The disquieting activities of the "giddy Gotha" involve drastic enforcement of the lighting orders, and the moon is still an object of suspicion. Pessimists and those critics who are never content unless each day brings a spectacular success, seem to have taken for their motto: "It's not what I mean, but what I say, that matters." But the moods of the non-combatant are truly chameleonic. Civilians summoned to the War Office pass from confidence to abasement, and from abasement to megalomania in the space of half an hour.

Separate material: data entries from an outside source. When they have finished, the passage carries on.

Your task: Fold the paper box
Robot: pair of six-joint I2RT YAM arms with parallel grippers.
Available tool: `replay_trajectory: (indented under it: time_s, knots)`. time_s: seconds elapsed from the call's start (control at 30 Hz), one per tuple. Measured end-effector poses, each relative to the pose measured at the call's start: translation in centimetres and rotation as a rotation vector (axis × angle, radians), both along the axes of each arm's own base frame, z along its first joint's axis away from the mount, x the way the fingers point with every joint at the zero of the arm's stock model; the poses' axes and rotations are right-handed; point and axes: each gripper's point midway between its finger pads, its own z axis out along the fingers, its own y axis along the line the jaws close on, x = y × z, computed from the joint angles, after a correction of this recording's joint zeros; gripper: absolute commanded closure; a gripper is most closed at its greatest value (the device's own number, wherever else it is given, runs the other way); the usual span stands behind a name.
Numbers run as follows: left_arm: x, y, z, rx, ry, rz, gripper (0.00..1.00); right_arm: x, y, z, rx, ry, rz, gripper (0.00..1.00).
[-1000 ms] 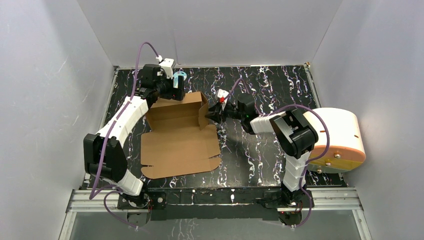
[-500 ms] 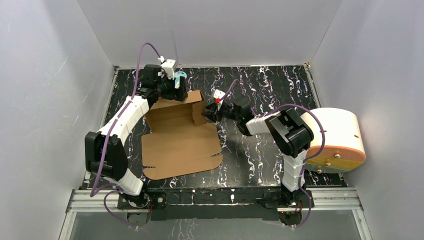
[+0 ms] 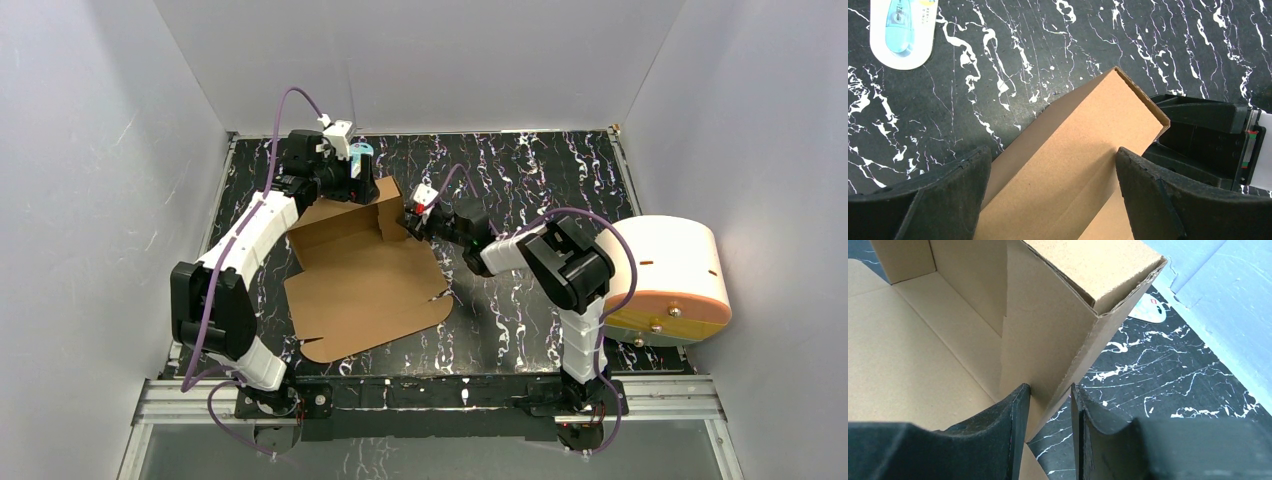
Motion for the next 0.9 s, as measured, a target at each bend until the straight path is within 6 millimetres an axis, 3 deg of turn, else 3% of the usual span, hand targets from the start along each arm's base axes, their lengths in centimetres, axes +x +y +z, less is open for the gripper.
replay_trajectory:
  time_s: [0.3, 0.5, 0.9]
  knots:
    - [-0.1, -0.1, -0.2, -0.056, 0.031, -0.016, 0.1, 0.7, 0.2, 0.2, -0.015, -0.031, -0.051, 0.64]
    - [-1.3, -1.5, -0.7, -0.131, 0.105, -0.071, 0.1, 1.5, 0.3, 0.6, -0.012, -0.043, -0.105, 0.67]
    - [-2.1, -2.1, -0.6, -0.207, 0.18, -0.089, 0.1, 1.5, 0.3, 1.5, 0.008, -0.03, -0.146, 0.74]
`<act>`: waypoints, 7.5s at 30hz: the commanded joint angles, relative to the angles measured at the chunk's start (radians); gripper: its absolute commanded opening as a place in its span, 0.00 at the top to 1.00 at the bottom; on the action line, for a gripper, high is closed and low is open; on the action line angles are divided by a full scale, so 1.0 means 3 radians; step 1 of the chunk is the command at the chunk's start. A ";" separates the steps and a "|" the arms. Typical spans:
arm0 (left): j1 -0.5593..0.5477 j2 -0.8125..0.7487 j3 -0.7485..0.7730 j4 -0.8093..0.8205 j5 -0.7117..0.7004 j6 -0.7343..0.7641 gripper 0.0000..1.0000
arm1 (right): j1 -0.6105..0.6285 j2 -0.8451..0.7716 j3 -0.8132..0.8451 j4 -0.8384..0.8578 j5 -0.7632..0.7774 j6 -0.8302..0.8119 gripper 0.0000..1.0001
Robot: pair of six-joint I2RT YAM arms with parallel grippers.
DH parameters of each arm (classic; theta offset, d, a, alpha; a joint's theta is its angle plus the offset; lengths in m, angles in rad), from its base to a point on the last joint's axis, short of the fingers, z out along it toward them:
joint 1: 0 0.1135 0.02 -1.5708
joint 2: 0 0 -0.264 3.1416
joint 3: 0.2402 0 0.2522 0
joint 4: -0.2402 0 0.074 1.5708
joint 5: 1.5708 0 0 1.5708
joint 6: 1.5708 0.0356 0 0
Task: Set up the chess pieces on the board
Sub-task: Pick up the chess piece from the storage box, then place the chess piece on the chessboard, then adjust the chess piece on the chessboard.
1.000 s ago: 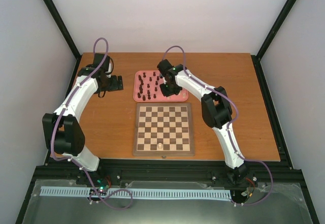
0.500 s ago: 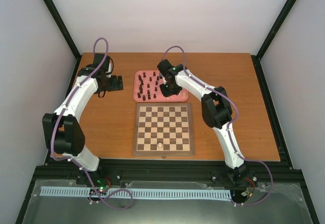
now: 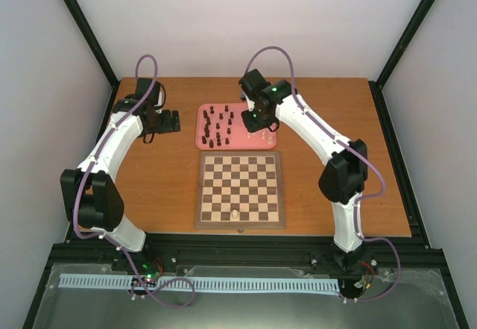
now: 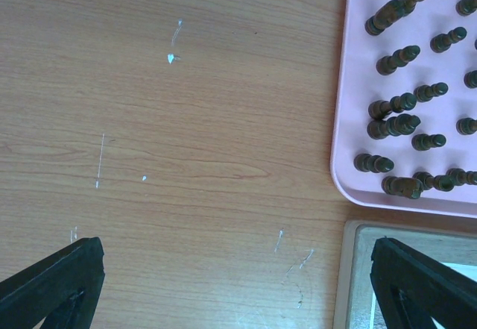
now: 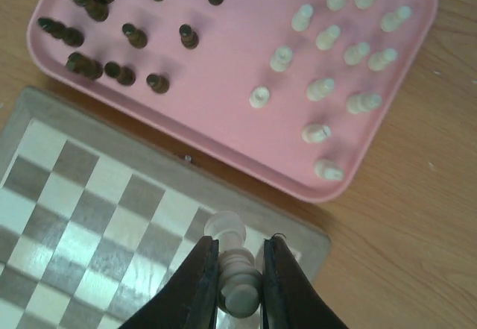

Turkey, it appears, has sent an urgent appeal to Berlin for funds. The disaster to the _Goeben_ can be endured, since the Sultan can now declare a foreshore claim, and do a little salvage profiteering; but Palestine is another matter. Since General Allenby's advance "running" expenses have swallowed up a formidable total. The War is teaching us many things, including geography. We are taking a lively interest in the Ukraine, and the newspapers daily add to our stock of interesting knowledge. Apropos of General Allenby's entry into Jerusalem, we learn that "the predominance of the tar brush in the streets added to the brightness of the scene," and in connection with his return to Cairo, that "the MacCabean Boy Scouts" took part in the reception--presumably the Cadet Corps of the Jordan Highlanders. But the most reassuring news comes from the enemy Press. "It is simply a miracle," says the _Cologne Gazette_, "that the Germans have so loyally stood by their leaders," and for once we are wholly in agreement with our German contemporary.

If Mr. Punch may exert his privilege of turning abruptly to grave from gay, the claim may be allowed on behalf of the youngest generation, already remembered in the chronicle of last month.

CHILDREN OF CONSOLATION

By the red road of storm and stress Their fathers' footsteps trod, They come, a cloud of witnesses, The messengers of God.

Cradled upon some radiant gleam, Like living hopes they lie, The rainbow beauty of a dream Against a stormy sky.

Before the tears of love were dried, Or anguish comfort knew, The gates of home were opened wide To let the pilgrims through.